DATASET —

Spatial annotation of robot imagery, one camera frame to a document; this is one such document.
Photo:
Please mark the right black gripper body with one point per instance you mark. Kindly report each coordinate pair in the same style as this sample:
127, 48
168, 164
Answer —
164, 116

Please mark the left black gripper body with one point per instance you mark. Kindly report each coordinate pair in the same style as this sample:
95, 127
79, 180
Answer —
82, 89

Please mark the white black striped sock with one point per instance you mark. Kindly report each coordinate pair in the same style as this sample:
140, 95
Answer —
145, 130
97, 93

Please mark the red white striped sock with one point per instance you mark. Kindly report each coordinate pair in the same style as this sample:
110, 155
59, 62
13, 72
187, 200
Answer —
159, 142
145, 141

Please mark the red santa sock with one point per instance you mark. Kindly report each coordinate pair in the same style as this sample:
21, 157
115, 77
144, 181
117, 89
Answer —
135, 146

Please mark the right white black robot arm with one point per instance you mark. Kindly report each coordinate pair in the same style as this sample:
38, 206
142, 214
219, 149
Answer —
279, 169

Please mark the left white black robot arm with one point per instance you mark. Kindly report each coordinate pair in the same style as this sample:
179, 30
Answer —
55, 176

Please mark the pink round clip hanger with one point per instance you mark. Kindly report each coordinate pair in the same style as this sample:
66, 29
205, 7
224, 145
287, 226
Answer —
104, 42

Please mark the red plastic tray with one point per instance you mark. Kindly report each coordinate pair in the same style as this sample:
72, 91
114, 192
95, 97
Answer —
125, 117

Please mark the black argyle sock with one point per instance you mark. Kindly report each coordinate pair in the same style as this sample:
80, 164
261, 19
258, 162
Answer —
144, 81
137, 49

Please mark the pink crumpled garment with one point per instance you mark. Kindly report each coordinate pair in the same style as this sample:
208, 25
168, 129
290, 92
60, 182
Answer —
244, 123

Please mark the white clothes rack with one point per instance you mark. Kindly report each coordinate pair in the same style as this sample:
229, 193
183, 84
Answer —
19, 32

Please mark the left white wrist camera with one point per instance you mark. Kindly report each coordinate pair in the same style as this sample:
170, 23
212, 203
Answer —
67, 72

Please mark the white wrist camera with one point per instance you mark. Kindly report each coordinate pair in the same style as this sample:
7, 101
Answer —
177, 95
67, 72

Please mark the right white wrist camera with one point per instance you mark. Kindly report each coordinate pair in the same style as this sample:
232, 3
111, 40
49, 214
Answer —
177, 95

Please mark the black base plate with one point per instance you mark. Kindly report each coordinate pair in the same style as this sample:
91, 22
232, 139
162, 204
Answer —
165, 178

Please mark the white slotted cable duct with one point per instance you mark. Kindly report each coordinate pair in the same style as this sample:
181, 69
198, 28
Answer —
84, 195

TRY IT —
Please restate the data word for word, every record included.

RESULT FOR THIS EXERCISE —
Spatial annotation of robot imagery, one camera frame to a document; this is one such document.
Photo:
Please mark the right black gripper body with one point per instance you mark. Kindly report each coordinate pair in the same style as this sample:
127, 48
168, 164
Answer —
164, 116

Please mark the left black gripper body with one point per instance you mark. Kindly report each coordinate pair in the same style as this sample:
95, 127
79, 180
Answer —
82, 89

Please mark the white black striped sock with one point per instance you mark. Kindly report each coordinate pair in the same style as this sample:
140, 95
Answer —
145, 130
97, 93

Please mark the red white striped sock with one point per instance you mark. Kindly report each coordinate pair in the same style as this sample:
110, 155
59, 62
13, 72
187, 200
Answer —
159, 142
145, 141

Please mark the red santa sock with one point per instance you mark. Kindly report each coordinate pair in the same style as this sample:
21, 157
115, 77
144, 181
117, 89
Answer —
135, 146

Please mark the right white black robot arm with one point per instance you mark. Kindly report each coordinate pair in the same style as this sample:
38, 206
142, 214
219, 149
Answer —
279, 169

Please mark the left white black robot arm with one point per instance you mark. Kindly report each coordinate pair in the same style as this sample:
179, 30
Answer —
55, 176

Please mark the pink round clip hanger with one point per instance you mark. Kindly report each coordinate pair in the same style as this sample:
66, 29
205, 7
224, 145
287, 226
Answer —
104, 42

Please mark the red plastic tray with one point per instance you mark. Kindly report each coordinate pair in the same style as this sample:
72, 91
114, 192
95, 97
Answer —
125, 117

Please mark the black argyle sock with one point per instance you mark. Kindly report each coordinate pair in the same style as this sample:
80, 164
261, 19
258, 162
Answer —
144, 81
137, 49

Please mark the pink crumpled garment with one point per instance you mark. Kindly report each coordinate pair in the same style as this sample:
208, 25
168, 129
290, 92
60, 182
Answer —
244, 123

Please mark the white clothes rack with one point per instance you mark. Kindly report each coordinate pair in the same style as this sample:
229, 193
183, 84
Answer —
19, 32

Please mark the left white wrist camera with one point per instance you mark. Kindly report each coordinate pair in the same style as this sample:
170, 23
212, 203
Answer —
67, 72

Please mark the white wrist camera with one point per instance you mark. Kindly report each coordinate pair in the same style as this sample:
7, 101
Answer —
177, 95
67, 72

Please mark the right white wrist camera with one point per instance you mark. Kindly report each coordinate pair in the same style as this sample:
232, 3
111, 40
49, 214
Answer —
177, 95

Please mark the black base plate with one point per instance you mark. Kindly report each coordinate pair in the same style as this sample:
91, 22
232, 139
162, 204
Answer —
165, 178

Please mark the white slotted cable duct with one point per instance you mark. Kindly report each coordinate pair in the same style as this sample:
181, 69
198, 28
Answer —
84, 195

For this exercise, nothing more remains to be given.